:: Task objective ::
Every line of the data should be written out exactly, with the pictures left out.

:: Data block ::

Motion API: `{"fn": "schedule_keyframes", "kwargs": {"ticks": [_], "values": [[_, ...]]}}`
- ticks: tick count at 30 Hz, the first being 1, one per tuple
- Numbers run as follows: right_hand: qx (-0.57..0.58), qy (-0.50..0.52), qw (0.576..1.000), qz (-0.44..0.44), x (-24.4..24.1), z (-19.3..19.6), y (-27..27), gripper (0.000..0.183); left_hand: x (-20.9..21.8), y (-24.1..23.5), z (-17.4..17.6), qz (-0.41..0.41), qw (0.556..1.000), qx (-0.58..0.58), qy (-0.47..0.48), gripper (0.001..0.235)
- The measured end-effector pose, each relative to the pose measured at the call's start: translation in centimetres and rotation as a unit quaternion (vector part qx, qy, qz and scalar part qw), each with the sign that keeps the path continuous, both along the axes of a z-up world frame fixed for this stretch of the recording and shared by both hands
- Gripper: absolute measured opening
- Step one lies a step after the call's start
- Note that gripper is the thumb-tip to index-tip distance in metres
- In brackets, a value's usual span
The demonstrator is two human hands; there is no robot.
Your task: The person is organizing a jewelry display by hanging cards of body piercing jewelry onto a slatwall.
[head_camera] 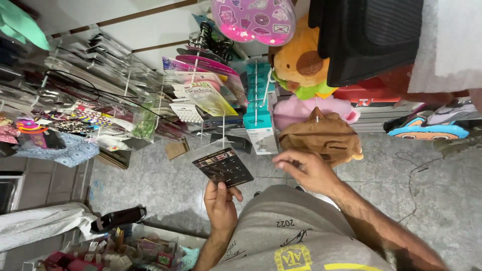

:: Answer below ::
Motion API: `{"fn": "schedule_keyframes", "kwargs": {"ticks": [_], "values": [[_, ...]]}}`
- ticks: tick count at 30 Hz, the first being 1, one per tuple
- Numbers run as follows: right_hand: qx (-0.57..0.58), qy (-0.50..0.52), qw (0.576..1.000), qz (-0.44..0.44), x (-24.4..24.1), z (-19.3..19.6), y (-27..27), gripper (0.000..0.183); left_hand: x (-20.9..21.8), y (-24.1..23.5), z (-17.4..17.6), qz (-0.41..0.41), qw (0.556..1.000), qx (-0.58..0.58), qy (-0.47..0.48), gripper (0.001..0.235)
- The measured end-effector pose, each relative to the pose measured at the call's start: translation in centimetres and rotation as a unit quaternion (vector part qx, qy, qz and scalar part qw), each with the sign that keeps the path continuous, both along the axes of a z-up world frame fixed for this stretch of the recording and shared by both hands
- Gripper: absolute measured opening
- Step one lies a step after the call's start
- Note that gripper is the thumb-tip to index-tip distance in metres
- In brackets, a value's usual span
The demonstrator is two human hands; there is no robot.
Your task: The person is organizing a jewelry display by hanging cards of body piercing jewelry onto a slatwall.
[head_camera] 

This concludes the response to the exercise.